Several national and international OA management guidelines recommend that patients should be first introduced into pathways that provide conservative treatment options and then directed to surgical treatment only when the conservative treatment does not allow the desired therapeutic achievement [7, 8, 9, 10].

2. Epidemiology and causes

It represents the most common joint disease in the world, even if the frequencies vary from country to country: it affects more than 40 million individuals only in the United States and about 4 million in Italy, thus representing the main cause of disability at a national level. Therefore, OA is responsible for direct and indirect medical costs for society: clinical visits by primary care physicians or specialists, drugs, and surgical interventions represent direct costs; comorbidity and time lost from work due to the effects of disability are the examples of indirect costs. This clinical condition is more evident among the elderly, who may lose their independence and then need assistance during their daily activities, thus increasing the economic burden [11, 12, 13]. The lifetime risk of developing symptomatic osteoarthritis of the hip is 18.5% for men and 28.6% for women. For symptomatic knee OA, it is around 45%. Therefore, the risk of being subjected to a total hip or knee prosthesis at the age of 50 results to be high, with values of 7.1–11.6% for the hip and 8.1–10.8% for the knee [14, 15].

OA has a multifactorial etiology, and it is a disease that affects not only the quality of all synovial joint structures but also the function and quality of surrounding tissues and the pathway of nociceptive signaling. The causes that lead to the onset of osteoarthritis are largely unknown. On the other hand, it is believed that in most cases, many factors that alter the joint balance are involved.

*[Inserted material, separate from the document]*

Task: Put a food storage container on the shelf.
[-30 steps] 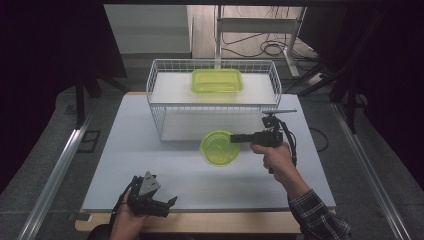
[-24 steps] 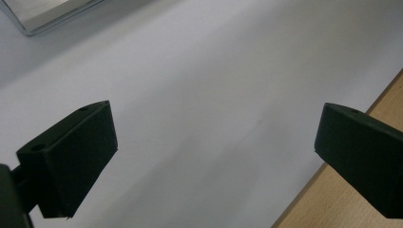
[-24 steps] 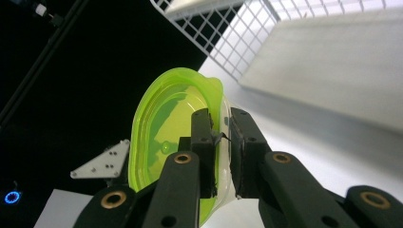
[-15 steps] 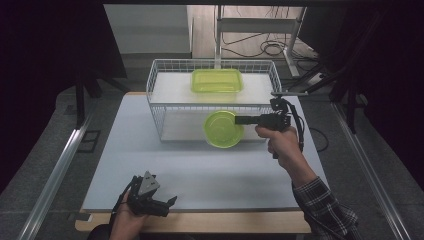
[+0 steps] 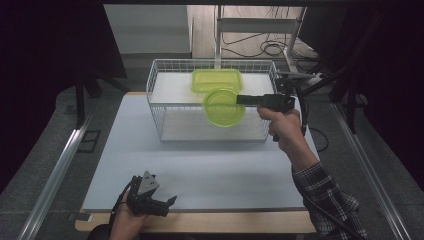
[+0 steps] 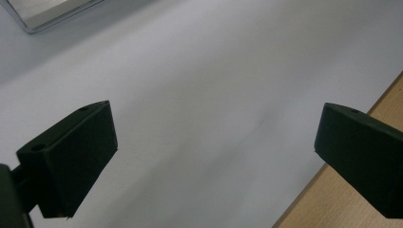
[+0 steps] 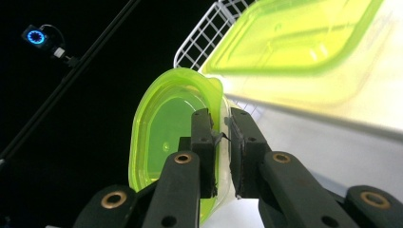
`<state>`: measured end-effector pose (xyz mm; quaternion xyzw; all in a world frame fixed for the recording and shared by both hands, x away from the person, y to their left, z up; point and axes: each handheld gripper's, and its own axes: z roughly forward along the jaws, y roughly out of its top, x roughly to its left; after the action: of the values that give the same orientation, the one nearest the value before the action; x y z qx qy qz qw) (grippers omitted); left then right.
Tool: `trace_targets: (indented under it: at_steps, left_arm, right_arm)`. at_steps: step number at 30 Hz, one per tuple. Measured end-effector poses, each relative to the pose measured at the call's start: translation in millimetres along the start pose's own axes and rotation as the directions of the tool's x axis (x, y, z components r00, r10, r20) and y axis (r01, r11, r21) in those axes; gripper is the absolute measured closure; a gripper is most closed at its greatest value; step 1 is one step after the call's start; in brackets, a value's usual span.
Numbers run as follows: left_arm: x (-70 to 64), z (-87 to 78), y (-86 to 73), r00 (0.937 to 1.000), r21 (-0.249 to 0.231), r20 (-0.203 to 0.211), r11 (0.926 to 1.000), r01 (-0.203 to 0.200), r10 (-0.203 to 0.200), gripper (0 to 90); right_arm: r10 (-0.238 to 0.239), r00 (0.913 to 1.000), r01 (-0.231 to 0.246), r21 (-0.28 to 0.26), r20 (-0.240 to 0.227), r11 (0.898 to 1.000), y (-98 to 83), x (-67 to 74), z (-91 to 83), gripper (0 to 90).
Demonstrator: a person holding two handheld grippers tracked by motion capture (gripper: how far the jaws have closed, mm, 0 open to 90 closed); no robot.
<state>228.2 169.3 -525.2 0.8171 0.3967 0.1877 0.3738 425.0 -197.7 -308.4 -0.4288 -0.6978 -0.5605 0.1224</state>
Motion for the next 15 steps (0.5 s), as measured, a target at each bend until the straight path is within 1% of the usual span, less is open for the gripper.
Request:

Schematically, the joint balance can be maintained if a normal load is exerted on a normal cartilage. Therefore, all factors capable of modifying this balance, acting either on the load or modifying the characteristics of cartilage, can be considered risk factors for osteoarthritis. In most cases, there is a combination between the genetic predisposition of the individual and the influence of environmental factors, especially those that act on the load, such as mechanical stress, obesity, malformations, trauma, and microtrauma. The precocity of the onset and the type of evolution may then depend on the number of factors involved, on their size and on the duration of their action. The OA can be divided into primary and secondary forms. The primary form, or idiopathic, manifests itself in intact joints without any triggering factor. Aging plays a fundamental role in this form of OA: the joint wear causes damage to the cartilage and, associated with an abnormal repair mechanism, the disease manifests itself. In the secondary form, OA is caused by a predisposing factor. In general, any violation of the integrity of the chondrocyte matrix has the potential to cause OA. However, some considerations aside highlight age as a risk factor. Although we all know that the frequency of arthrosis increases with age, arthritis is currently considered not to be a disease of aging. In fact, not all the elderly has this disease. It is therefore probable that the genetic tendency that an individual has in the predisposition to contract sooner or later some diseases, including arthritis, can be accentuated and accelerated by the risk factors. Obviously, among the elderly, the duration of exposure to these risk factors is higher, so the consequences are more evident.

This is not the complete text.